* [Problem to solve]:
Among the entries, find the lines with the string "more" and report them.
═════ Material for this exercise
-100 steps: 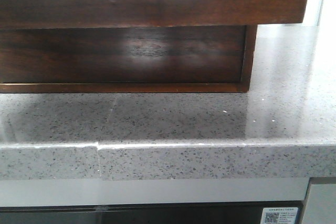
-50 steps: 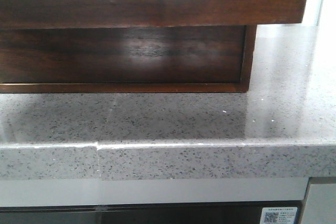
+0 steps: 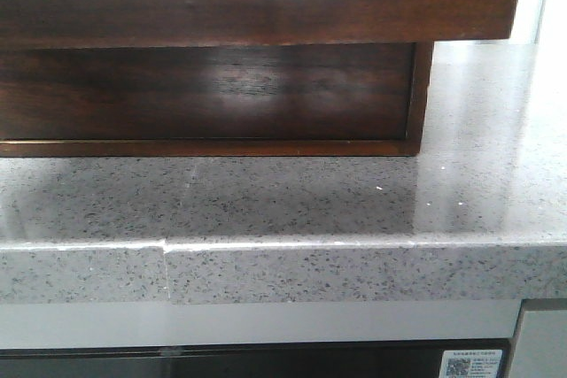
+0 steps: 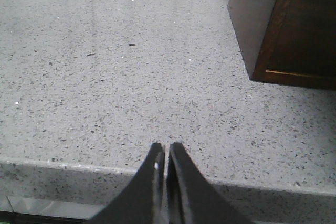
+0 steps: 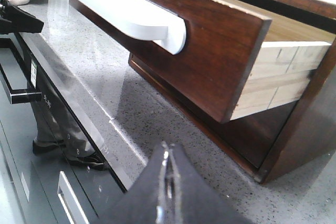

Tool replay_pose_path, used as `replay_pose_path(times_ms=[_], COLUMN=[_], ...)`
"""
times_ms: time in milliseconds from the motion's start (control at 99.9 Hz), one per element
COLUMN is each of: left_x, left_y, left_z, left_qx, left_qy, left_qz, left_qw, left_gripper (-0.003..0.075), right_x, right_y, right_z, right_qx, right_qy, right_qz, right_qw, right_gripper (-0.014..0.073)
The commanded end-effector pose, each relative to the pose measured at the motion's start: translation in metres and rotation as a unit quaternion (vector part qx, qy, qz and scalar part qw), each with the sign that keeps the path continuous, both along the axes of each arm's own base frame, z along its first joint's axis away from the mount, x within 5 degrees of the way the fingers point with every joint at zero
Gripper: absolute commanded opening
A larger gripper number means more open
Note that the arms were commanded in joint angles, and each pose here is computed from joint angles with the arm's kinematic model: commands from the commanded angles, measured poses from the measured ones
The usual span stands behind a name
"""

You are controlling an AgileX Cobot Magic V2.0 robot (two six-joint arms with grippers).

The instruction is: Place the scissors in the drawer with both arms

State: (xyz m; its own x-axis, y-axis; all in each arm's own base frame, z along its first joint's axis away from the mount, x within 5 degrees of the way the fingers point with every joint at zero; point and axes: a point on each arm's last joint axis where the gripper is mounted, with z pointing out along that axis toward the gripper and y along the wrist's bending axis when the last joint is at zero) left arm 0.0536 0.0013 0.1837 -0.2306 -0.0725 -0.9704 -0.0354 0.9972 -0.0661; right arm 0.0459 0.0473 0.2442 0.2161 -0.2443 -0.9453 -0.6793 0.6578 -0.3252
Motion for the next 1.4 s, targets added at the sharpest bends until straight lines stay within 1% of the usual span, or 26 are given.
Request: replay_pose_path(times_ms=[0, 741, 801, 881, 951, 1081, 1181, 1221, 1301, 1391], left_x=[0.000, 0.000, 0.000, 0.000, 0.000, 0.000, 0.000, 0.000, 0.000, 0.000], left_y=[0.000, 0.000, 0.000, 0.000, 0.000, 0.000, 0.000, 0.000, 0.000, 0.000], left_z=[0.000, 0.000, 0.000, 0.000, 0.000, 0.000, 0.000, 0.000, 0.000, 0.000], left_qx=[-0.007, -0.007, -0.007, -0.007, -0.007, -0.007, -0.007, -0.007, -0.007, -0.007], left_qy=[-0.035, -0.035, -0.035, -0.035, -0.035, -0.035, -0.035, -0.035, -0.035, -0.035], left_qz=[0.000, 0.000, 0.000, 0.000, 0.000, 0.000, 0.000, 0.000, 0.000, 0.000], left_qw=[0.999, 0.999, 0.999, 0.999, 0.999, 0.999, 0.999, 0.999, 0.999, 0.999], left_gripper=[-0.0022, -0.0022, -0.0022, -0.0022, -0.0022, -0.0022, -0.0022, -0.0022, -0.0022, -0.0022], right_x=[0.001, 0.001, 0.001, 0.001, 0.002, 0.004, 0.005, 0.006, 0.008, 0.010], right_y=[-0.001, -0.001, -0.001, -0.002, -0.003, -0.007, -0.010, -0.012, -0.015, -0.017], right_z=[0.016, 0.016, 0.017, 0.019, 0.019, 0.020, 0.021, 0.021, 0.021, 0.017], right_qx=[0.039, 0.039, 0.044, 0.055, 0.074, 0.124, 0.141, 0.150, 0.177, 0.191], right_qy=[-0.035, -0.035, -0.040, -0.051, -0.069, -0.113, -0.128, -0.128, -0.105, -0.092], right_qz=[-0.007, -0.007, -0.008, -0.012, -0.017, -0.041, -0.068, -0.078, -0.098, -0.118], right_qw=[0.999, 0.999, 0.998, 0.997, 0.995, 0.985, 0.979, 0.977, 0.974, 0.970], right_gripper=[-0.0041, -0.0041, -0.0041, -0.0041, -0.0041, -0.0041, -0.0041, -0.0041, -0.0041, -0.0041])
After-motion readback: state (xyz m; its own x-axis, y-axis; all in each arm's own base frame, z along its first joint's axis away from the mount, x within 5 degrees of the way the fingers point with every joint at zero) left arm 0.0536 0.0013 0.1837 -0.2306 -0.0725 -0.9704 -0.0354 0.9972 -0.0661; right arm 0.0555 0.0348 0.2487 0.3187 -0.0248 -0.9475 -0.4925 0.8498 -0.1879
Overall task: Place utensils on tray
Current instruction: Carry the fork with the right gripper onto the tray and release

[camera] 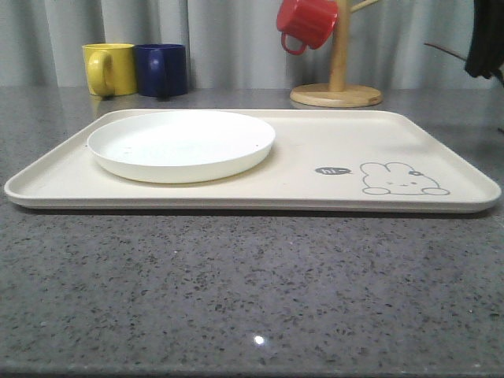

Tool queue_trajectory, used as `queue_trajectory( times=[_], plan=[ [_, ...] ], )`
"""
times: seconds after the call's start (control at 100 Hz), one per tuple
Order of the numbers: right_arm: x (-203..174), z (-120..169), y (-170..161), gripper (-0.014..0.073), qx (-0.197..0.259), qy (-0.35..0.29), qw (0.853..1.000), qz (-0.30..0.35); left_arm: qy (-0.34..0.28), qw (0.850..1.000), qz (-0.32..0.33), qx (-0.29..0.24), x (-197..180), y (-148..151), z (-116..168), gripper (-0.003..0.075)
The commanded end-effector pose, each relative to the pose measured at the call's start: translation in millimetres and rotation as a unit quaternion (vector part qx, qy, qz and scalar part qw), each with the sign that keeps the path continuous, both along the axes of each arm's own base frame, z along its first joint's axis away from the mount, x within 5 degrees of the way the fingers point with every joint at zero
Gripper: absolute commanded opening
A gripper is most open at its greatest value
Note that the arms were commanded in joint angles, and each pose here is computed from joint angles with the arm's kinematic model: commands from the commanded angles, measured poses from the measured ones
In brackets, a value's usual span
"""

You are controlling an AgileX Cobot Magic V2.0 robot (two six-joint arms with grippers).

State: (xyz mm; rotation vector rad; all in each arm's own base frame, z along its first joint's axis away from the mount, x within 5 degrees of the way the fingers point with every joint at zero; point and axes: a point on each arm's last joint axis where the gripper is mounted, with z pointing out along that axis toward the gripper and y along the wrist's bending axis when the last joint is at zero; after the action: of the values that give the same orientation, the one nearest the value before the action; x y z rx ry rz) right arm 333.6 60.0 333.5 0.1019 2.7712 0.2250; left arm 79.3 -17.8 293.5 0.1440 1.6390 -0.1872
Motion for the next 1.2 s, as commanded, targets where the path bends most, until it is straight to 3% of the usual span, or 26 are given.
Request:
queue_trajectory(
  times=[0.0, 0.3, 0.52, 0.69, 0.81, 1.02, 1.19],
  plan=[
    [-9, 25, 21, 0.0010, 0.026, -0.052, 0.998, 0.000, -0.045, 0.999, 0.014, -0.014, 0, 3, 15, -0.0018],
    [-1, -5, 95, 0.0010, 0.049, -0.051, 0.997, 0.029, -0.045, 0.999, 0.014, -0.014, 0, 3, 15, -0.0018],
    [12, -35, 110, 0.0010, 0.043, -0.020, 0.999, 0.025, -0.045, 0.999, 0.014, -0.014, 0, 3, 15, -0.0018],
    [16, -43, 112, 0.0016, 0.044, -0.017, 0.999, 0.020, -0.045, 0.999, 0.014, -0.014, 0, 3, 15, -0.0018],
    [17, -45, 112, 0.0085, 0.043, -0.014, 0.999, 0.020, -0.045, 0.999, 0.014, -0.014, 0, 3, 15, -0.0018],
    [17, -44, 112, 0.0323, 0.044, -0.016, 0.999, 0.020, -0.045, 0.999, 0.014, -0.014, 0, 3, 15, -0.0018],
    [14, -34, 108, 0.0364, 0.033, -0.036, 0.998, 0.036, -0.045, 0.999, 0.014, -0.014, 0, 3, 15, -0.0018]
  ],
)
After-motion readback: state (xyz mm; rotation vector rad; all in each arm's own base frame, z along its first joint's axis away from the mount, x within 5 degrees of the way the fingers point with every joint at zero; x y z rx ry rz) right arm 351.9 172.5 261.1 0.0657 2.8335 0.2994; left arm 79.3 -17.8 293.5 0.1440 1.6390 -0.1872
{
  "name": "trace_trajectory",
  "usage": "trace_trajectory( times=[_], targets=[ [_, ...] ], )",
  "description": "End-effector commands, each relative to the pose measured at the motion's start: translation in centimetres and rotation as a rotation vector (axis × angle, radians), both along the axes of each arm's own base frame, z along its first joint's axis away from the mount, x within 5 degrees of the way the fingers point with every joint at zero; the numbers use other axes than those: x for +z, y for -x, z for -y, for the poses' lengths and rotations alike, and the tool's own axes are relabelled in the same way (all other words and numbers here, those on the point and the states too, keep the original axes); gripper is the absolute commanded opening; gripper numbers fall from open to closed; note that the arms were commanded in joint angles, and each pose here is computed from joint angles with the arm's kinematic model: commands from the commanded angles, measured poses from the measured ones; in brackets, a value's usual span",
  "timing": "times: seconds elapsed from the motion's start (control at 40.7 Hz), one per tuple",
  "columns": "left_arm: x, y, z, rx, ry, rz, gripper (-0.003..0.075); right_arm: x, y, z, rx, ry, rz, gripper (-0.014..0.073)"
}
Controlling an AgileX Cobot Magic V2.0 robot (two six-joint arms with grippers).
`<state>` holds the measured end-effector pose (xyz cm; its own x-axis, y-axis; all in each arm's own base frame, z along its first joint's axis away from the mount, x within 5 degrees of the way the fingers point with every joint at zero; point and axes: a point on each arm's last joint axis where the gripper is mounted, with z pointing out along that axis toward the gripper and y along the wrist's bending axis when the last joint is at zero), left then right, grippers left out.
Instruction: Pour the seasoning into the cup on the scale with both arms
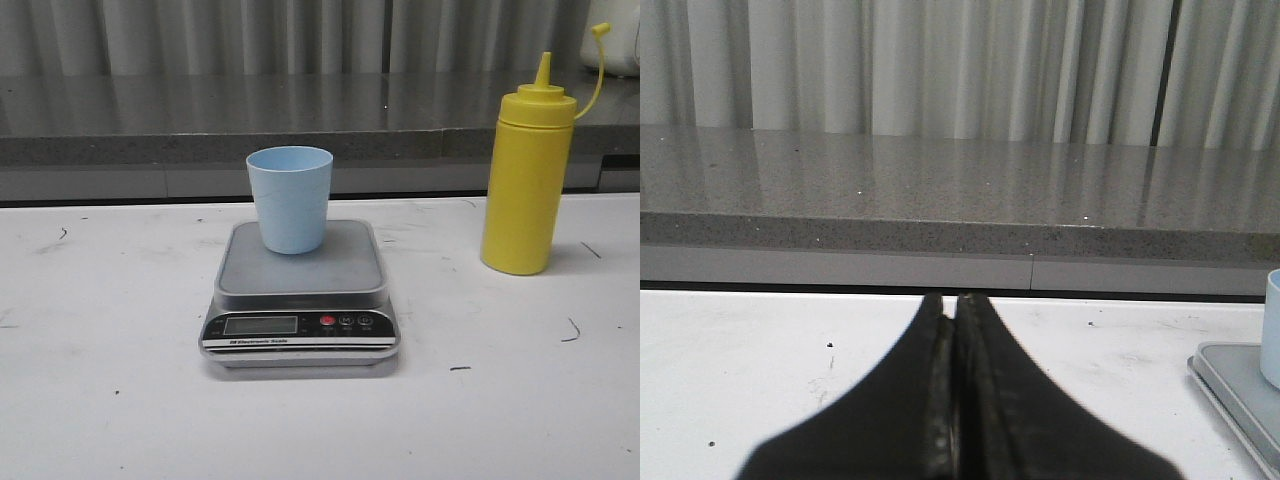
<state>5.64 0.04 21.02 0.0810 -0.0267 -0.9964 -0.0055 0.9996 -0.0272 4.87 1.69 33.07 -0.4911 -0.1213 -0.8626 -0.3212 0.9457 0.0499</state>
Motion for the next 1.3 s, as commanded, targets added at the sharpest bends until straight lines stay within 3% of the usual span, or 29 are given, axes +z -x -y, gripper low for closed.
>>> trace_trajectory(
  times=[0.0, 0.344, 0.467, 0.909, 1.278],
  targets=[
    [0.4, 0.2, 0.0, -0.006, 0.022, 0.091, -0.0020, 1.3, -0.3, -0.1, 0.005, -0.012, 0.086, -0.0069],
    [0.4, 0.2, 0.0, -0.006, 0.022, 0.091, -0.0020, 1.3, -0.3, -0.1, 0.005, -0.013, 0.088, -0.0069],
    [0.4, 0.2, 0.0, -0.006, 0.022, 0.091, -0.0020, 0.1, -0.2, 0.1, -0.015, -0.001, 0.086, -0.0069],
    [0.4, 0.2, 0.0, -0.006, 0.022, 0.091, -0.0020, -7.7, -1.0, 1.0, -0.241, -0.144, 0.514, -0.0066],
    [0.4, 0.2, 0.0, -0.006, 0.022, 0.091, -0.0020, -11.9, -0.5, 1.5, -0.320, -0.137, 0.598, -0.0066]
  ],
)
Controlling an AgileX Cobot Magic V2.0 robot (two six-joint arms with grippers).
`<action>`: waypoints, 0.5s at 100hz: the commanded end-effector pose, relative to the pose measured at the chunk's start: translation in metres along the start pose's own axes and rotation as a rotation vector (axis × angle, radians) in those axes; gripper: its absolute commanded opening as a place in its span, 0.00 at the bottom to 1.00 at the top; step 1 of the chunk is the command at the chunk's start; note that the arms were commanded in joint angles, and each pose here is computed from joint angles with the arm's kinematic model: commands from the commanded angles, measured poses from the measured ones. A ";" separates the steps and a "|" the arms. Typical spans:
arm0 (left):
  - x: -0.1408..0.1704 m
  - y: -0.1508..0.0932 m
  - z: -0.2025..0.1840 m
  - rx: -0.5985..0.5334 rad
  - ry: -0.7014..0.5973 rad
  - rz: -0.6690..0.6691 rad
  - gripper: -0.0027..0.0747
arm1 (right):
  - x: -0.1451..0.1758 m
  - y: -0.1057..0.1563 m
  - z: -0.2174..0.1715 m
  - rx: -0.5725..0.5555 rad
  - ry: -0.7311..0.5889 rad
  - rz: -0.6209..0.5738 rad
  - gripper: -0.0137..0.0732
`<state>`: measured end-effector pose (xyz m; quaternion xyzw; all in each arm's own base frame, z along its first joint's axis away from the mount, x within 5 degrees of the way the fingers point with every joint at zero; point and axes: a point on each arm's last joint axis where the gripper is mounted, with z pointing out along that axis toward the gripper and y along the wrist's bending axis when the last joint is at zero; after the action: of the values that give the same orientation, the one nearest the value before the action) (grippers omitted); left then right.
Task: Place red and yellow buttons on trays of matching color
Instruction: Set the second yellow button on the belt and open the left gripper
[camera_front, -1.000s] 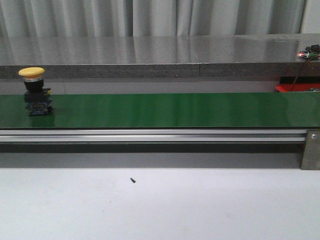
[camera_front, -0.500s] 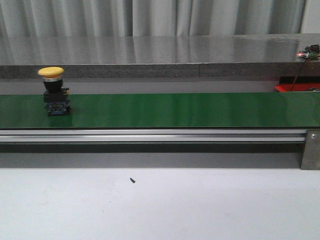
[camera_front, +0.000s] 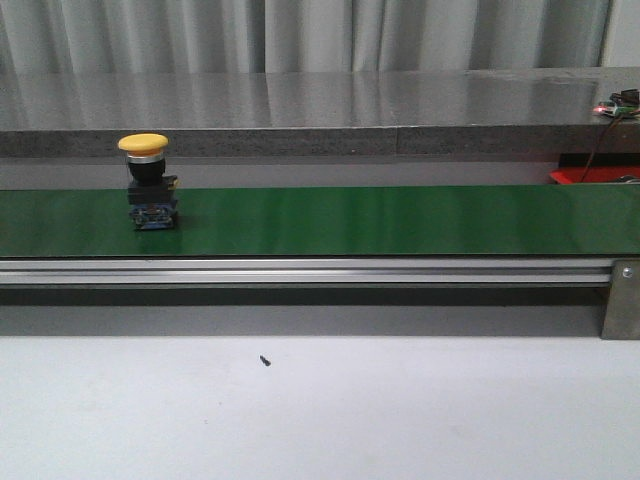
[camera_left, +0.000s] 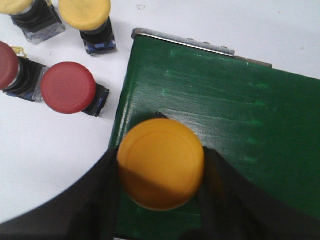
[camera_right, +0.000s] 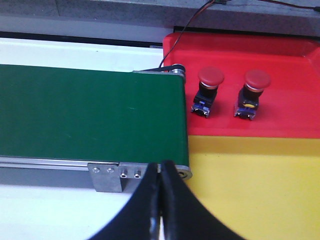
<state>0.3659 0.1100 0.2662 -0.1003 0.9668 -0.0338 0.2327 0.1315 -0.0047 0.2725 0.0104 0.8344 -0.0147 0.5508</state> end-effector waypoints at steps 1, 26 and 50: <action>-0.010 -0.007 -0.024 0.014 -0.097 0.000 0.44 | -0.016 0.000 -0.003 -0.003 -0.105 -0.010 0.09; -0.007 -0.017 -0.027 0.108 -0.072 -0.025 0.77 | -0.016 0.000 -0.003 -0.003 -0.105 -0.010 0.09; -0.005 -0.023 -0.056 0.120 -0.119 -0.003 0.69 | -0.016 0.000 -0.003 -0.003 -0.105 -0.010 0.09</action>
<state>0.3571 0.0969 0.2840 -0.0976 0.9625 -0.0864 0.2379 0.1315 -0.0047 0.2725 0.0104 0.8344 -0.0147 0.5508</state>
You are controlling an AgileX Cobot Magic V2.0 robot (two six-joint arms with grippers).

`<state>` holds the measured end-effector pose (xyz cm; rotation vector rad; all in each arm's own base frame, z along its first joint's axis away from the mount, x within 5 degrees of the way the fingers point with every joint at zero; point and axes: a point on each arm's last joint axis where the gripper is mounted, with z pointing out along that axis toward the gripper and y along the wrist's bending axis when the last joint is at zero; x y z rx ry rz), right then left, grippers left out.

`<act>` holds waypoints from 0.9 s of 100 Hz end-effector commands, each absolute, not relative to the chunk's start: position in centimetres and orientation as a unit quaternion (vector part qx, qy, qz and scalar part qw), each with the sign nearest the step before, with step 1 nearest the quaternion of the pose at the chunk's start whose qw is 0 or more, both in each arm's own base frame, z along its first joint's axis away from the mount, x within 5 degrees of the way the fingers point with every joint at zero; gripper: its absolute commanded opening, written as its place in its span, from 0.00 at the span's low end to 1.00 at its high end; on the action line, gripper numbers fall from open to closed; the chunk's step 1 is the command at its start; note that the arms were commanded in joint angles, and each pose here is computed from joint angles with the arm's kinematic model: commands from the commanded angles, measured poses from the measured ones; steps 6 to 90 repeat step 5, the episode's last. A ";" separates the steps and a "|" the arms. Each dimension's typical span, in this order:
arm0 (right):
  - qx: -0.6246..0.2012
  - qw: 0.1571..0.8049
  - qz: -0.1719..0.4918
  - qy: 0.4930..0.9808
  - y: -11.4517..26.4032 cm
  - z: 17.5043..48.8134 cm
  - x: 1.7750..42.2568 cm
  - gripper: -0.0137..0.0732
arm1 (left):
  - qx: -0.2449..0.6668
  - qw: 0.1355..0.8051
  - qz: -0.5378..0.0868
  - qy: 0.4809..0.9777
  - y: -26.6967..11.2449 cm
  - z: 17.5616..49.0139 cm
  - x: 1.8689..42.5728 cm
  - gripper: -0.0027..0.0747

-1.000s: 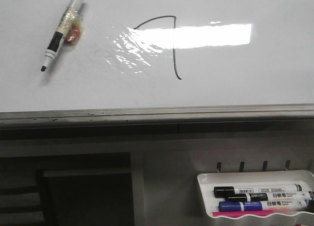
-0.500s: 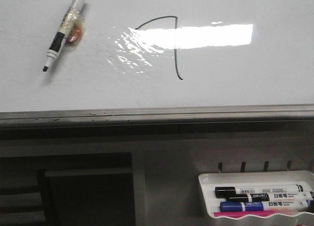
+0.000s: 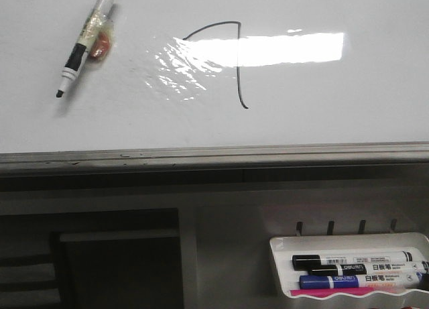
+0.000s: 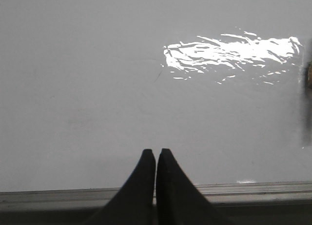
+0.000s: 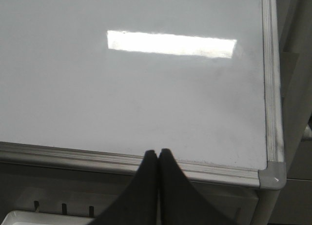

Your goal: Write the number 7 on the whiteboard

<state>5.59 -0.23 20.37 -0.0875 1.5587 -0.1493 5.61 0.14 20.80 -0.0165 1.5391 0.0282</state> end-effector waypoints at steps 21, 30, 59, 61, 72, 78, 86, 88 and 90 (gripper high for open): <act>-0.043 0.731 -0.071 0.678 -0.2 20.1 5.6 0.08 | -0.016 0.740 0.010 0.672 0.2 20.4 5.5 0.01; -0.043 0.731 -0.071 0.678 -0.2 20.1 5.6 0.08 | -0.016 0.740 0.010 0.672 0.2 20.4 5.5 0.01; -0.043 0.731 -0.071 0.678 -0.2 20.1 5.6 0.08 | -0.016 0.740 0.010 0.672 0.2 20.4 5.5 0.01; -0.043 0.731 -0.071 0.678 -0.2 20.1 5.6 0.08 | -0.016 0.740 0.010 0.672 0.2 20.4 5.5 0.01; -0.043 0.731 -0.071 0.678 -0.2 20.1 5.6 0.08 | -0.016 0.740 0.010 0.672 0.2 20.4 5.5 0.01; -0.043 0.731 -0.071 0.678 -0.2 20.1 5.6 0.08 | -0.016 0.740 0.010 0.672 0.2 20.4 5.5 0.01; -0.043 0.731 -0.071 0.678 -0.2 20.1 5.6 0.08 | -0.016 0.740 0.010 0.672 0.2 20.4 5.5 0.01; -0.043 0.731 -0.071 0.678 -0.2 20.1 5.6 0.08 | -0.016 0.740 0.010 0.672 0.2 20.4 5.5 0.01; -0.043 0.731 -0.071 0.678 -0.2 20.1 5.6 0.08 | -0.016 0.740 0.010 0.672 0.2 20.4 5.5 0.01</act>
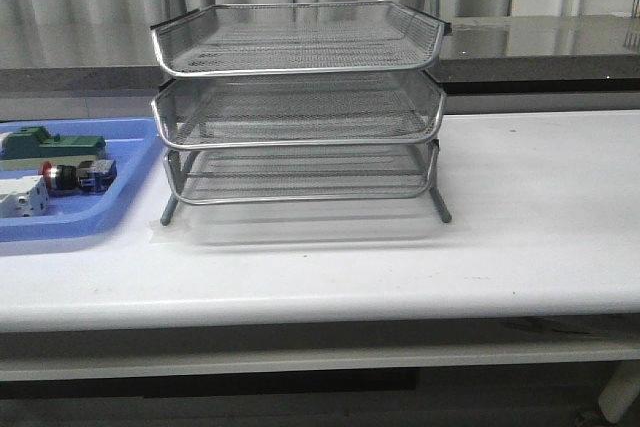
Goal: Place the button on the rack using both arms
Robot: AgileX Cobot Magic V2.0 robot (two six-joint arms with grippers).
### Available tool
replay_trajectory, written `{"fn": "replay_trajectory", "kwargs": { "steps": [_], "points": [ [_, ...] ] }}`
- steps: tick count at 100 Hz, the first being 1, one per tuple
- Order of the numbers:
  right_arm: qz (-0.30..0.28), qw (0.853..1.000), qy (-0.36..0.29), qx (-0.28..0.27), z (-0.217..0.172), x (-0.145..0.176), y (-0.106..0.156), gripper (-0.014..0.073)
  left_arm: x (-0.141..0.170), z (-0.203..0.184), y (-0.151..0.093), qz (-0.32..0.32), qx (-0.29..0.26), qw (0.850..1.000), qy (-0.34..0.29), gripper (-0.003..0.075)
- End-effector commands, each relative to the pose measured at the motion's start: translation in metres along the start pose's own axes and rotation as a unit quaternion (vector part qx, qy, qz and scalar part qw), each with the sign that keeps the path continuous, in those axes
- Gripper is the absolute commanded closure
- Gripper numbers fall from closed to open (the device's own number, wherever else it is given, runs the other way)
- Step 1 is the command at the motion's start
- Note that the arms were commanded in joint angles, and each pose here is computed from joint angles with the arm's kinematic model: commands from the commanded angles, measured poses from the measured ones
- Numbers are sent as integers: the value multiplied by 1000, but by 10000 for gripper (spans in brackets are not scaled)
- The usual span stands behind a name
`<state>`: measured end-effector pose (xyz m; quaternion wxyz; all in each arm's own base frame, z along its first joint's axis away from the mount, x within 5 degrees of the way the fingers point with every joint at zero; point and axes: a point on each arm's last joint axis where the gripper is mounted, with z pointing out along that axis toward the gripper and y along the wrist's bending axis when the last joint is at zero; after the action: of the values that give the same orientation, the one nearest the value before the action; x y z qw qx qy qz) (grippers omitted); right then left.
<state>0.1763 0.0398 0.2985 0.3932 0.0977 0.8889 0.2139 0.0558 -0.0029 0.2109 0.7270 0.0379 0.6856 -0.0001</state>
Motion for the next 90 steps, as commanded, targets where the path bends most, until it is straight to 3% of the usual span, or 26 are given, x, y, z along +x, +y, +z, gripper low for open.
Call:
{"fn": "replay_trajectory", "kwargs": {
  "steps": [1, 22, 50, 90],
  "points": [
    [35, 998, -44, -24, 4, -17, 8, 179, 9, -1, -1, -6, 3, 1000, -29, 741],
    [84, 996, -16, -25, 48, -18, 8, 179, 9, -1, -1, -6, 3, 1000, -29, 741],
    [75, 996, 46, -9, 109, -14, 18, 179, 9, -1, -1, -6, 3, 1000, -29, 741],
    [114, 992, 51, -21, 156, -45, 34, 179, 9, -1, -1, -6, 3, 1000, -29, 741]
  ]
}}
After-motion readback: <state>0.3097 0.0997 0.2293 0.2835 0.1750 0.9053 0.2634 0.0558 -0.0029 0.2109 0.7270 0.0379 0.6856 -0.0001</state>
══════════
* [Task output]:
A larger gripper number means more open
`<act>` holds waypoints from 0.9 s of 100 Hz end-effector commands, each absolute, not relative to the chunk's start: position in centimetres and orientation as a unit quaternion (vector part qx, qy, qz and scalar part qw), each with the sign nearest the step before, with step 1 nearest the quaternion of the pose at the chunk's start whose qw is 0 or more, both in each arm's own base frame, z along its first joint's axis away from the mount, x within 5 degrees of the way the fingers point with every joint at zero; gripper: its absolute commanded opening, written as its place in its span, from 0.00 at the span's low end to 1.00 at its high end; on the action line, gripper numbers fall from open to closed; the chunk's step 1 is the command at its start; note that the arms were commanded in joint angles, and each pose here is computed from joint angles with the arm's kinematic model: commands from the commanded angles, measured poses from the measured ones; steps 6 to 90 repeat step 5, the episode's last. A ";" separates the steps and a "|" the arms. Each dimension's typical span, in this order:

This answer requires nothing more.